TASK DIRECTIONS.
Transcribe the whole listing below. Pictures do not go in the copy.

SUPPLIED MATERIAL.
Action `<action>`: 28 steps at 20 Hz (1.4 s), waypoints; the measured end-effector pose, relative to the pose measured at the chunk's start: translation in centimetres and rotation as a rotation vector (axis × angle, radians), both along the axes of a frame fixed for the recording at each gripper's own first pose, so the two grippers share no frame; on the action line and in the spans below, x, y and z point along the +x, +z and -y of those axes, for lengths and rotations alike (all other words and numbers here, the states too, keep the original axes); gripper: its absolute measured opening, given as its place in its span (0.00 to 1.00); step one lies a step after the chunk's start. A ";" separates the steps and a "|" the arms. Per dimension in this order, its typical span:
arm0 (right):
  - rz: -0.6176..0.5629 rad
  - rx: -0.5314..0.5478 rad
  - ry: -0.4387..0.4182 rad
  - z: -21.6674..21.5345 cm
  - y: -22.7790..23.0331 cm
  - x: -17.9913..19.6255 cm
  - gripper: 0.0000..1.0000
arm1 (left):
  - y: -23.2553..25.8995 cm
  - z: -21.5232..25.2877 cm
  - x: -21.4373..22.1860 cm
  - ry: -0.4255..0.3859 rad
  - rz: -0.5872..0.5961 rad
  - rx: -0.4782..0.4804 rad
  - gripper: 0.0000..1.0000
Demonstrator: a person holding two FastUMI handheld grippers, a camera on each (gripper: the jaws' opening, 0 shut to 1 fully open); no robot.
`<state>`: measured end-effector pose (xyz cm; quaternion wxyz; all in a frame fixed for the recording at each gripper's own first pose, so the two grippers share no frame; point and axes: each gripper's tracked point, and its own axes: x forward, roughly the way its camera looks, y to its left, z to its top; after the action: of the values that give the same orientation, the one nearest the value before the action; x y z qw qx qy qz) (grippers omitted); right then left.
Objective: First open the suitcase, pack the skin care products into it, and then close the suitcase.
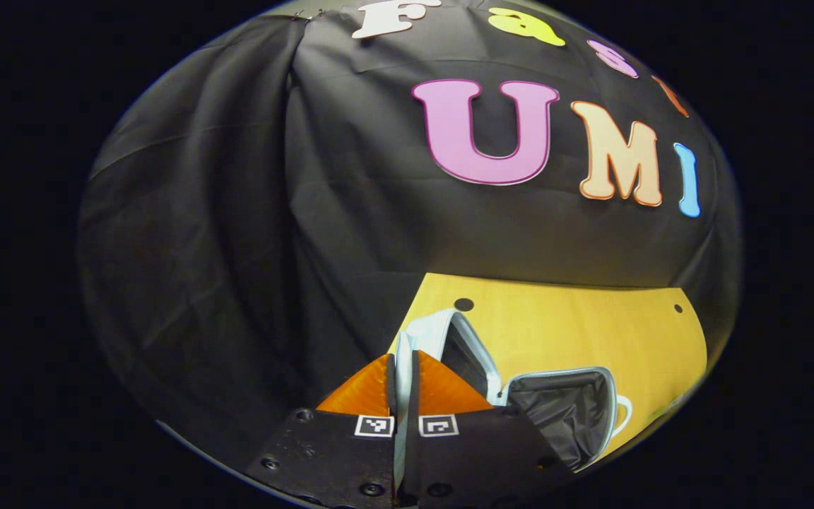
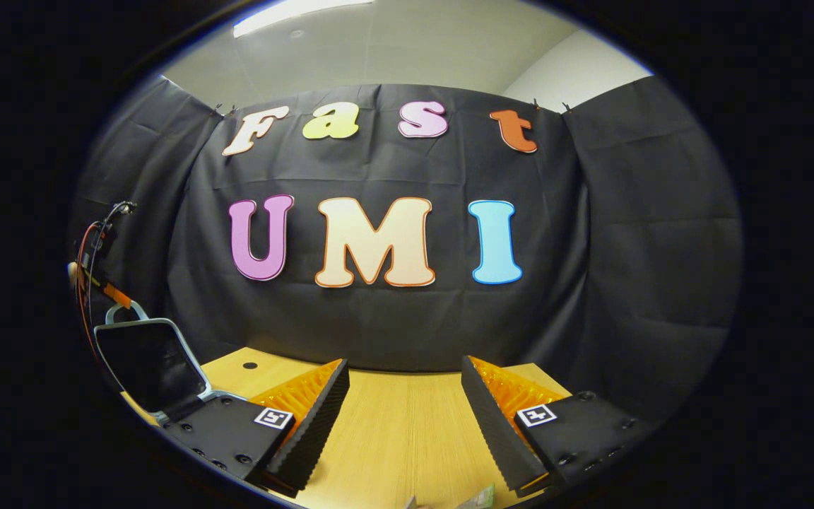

RESULT.
Action `<action>`: 28 steps at 20 Hz (1.4 s), waypoints; the measured end-effector pose, relative to the pose measured at the chunk's start: translation in centimetres and rotation as a rotation vector (axis × angle, radians), both along the axes of a frame fixed for the recording at each gripper's own first pose, so the two grippers share no frame; on the action line and in the spans below, x, y and z point along the +x, +z and -y of those axes, for lengths and rotations alike (all other words and numbers here, the states too, keep the original axes); gripper: its absolute measured opening, given as its place in its span (0.00 to 1.00); step one lies a step after the chunk's start. A ";" separates the steps and a "|" the arms. Per dimension in this order, its typical span:
arm0 (right):
  - rz: -0.6176..0.5629 rad
  - rx: -0.5314..0.5478 rad
  - ry: -0.4387..0.4182 rad
  - z: -21.6674..21.5345 cm
  - y: -22.7790..23.0331 cm
  - x: -17.9913..19.6255 cm
  - gripper: 0.0000..1.0000
arm1 (left):
  - y: -23.2553..25.8995 cm
  - z: -21.5232..25.2877 cm
  - x: -21.4373..22.1860 cm
  - ry: -0.4255..0.3859 rad
  - rz: -0.5872..0.5961 rad
  - rx: -0.4782..0.4804 rad
  - gripper: 0.0000..1.0000
Demonstrator: a person holding two FastUMI handheld grippers, a camera on each (gripper: the jaws' opening, 0 shut to 1 fully open); no robot.
`<state>`: measured end-effector pose (xyz cm; quaternion wxyz; all in a frame fixed for the recording at each gripper's own first pose, so the two grippers share no frame; point and axes: each gripper's tracked point, and its own axes: x forward, roughly the way its camera looks, y to its left, z to its top; after the action: of the values that give the same orientation, the one nearest the value before the action; x y z qw qx qy qz) (grippers omitted); right then left.
Objective: First open the suitcase, pack the skin care products into it, and then close the suitcase.

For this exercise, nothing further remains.